Prompt:
An exact copy of all the lines below is required, with every image left out.

Recorded information:
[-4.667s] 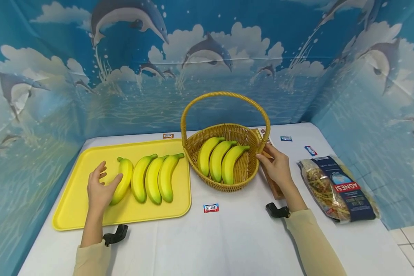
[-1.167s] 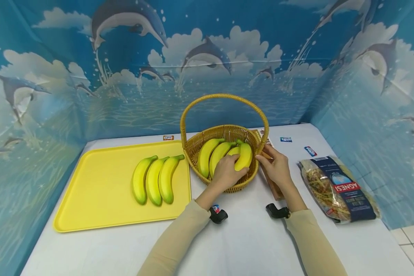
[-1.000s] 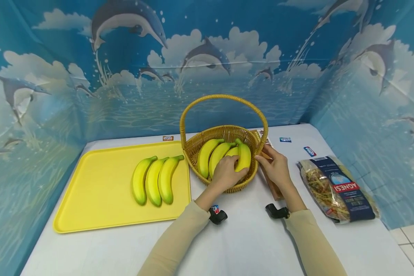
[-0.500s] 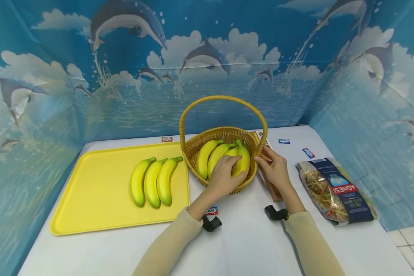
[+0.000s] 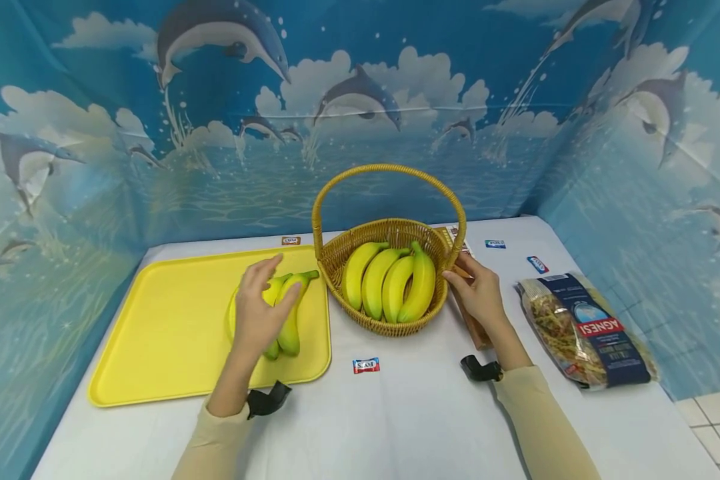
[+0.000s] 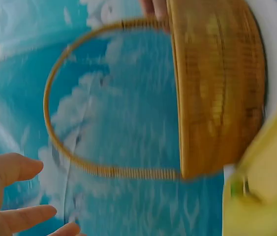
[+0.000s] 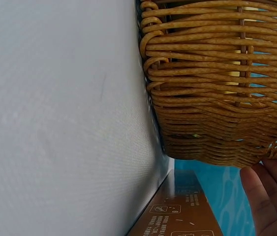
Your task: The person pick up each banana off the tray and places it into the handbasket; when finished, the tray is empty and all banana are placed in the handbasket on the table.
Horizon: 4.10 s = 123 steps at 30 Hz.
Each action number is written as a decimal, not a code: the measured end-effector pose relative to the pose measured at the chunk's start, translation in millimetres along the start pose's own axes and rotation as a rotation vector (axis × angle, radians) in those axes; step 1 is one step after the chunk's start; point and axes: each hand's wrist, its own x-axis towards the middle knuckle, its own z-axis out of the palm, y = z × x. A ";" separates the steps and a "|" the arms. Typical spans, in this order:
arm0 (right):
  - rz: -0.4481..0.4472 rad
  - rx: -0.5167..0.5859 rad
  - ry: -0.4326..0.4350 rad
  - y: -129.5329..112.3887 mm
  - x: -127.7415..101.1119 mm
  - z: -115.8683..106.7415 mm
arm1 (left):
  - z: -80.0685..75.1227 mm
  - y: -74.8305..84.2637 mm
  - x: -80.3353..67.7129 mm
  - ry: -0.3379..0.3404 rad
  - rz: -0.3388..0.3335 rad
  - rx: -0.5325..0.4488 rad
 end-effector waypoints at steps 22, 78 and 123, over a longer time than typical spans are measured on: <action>-0.007 0.000 -0.005 0.6 -0.8 -1.3 | -39.4 -109.3 8.6 0.001 -0.449 0.137; 0.032 -0.014 -0.014 3.7 -1.0 -0.8 | 102.0 14.0 54.7 -0.119 0.009 0.030; 0.029 -0.003 -0.006 2.6 -2.0 0.3 | 146.4 -20.4 66.3 -0.068 -0.095 0.266</action>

Result of this exercise:
[-4.667s] 
[-1.167s] 
[-1.000s] 
[-0.500s] 
[+0.000s] 
[+0.000s] 
[+0.000s] 
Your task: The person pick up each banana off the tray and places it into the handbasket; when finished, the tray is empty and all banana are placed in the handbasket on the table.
Horizon: 4.10 s = 123 steps at 30 Hz.
Each action number is written as a decimal, not a code: the measured end-effector pose relative to the pose measured at the chunk's start, translation in millimetres along the start pose's own axes and rotation as a rotation vector (axis × angle, radians) in those axes; step 1 is one step after the chunk's start; point and axes: each hand's wrist, its own x-axis towards the middle knuckle, its own z-axis out of the palm, y = z × x. A ";" separates the steps and a "|" the arms. Typical spans, in this order:
arm0 (right):
  - rz: -0.4481..0.4472 rad
  - rx: -0.5167..0.5859 rad
  - ry: -0.4326..0.4350 rad
  - y: -129.5329..112.3887 mm
  - x: -127.7415..101.1119 mm
  - z: -115.8683..106.7415 mm
arm1 (left):
  - z: -80.0685..75.1227 mm
  - y: -74.8305..84.2637 mm
  - x: -80.3353..67.7129 mm
  - ry: -0.3379..0.3404 rad
  - rz: -0.3388..0.3335 rad
  - rx: -0.5325..0.4488 rad
 end-effector waypoints at steps 22, 78 and 123, over a longer time than typical spans are measured on: <action>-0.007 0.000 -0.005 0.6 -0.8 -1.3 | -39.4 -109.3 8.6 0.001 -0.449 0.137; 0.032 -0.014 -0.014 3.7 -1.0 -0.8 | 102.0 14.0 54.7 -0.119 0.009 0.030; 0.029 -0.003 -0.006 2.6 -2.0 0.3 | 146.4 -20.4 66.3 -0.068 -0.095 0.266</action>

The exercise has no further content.